'Opinion Is Clear as Day': Philip Morris Argues 2020 Ruling Requires High Court to Toss Wrongful Death Claims as Time-Barred
The full Massachusetts Supreme Judicial Court heard oral arguments Monday on whether a wrongful death claim is time-barred if the statute of limitations for personal injury claims had already expired at the time of death.
March 07, 2023 at 11:47 AM
5 minute read
What You Need to Know
- The full Massachusetts Supreme Judicial Court heard oral arguments Monday on whether a viable wrongful death claim must be filed before the statute of limitations runs out on the decedent's personal injury claims.

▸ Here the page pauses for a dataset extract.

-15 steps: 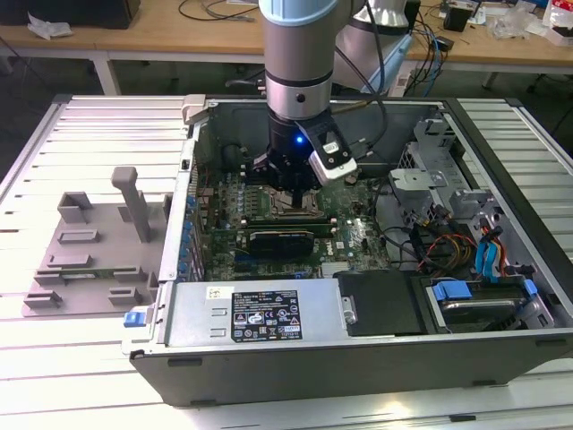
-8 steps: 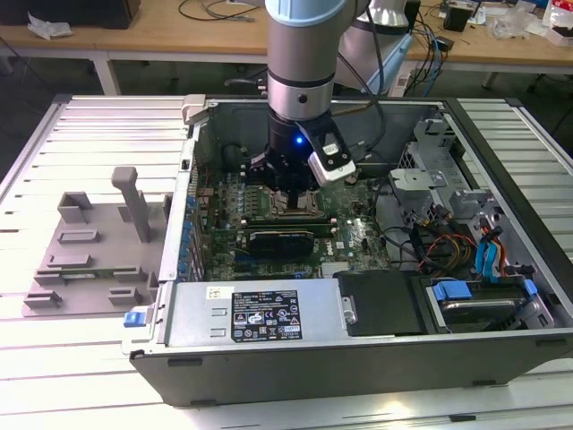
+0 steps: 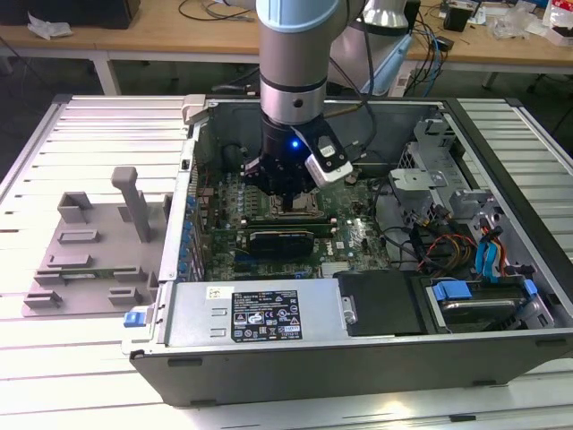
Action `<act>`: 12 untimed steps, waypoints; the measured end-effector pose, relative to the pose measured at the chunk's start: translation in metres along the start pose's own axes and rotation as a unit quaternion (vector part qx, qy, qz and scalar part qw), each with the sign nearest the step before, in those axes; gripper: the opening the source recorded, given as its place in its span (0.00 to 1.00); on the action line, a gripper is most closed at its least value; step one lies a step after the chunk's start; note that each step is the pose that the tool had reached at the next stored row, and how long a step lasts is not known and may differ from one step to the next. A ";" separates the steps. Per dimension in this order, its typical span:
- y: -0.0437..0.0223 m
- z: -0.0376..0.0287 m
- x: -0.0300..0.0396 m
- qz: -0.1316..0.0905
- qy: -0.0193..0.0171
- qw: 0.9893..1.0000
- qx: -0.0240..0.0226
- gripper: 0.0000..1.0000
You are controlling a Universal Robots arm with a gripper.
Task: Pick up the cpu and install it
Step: 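Install the second cpu locking lever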
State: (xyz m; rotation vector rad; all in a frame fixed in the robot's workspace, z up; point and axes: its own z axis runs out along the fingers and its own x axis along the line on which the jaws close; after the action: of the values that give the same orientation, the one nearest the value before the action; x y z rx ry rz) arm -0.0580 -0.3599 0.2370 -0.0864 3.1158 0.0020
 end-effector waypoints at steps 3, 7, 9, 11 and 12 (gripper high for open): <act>0.0002 0.0028 0.0040 0.000 0.000 1.000 0.000 0.11; 0.0003 0.0034 0.0056 0.000 0.000 1.000 0.000 0.11; 0.0004 0.0041 0.0077 0.000 0.000 1.000 0.000 0.11; 0.0005 0.0055 0.0092 0.000 0.000 1.000 0.000 0.11; 0.0006 0.0070 0.0105 0.000 0.000 1.000 0.000 0.11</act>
State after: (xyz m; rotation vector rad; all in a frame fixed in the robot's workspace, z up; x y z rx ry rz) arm -0.0684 -0.3599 0.2297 -0.0863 3.1159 0.0019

- Shea T. Moxon, a shareholder at Brannock Humphries Berman in Tampa, argued that the lower court's ruling should be reversed because the legislature has made its intent clear that the only time limit that has any bearing on the viability on a wrongful death action is the one set forth in the wrongful death statute: three years after death.
- While Philip Morris never disputed that the plaintiff's wrongful death action was filed within three years of Ralph Fabiano's death, the tobacco company argued that the wrongful death action was time-barred because the three-year limitations period for Ralph Fabiano to bring a personal injury suit had expired by the time of his death.
Nearly three years after the Massachusetts Supreme Judicial Court ruled that wrongful death actions are derivative, the state high court must now consider whether a lower court erred in dismissing a family's wrongful death action against Philip Morris because the decedent "could not 'have brought an action for the injuries that caused [his] death at the time he died.'"
The full Massachusetts Supreme Judicial Court heard oral arguments Monday in two similar cases, Michael Cuddy v. Philip Morris USA Inc., and Mary Fuller v. R.J. Reynolds Tobacco Co. In both cases, the parties asked whether the Superior Court erred in dismissing the complaint in a wrongful death action, where the complaint was filed within three years of the decedent's death but the statute of limitations on the decedent's personal injury claims had expired.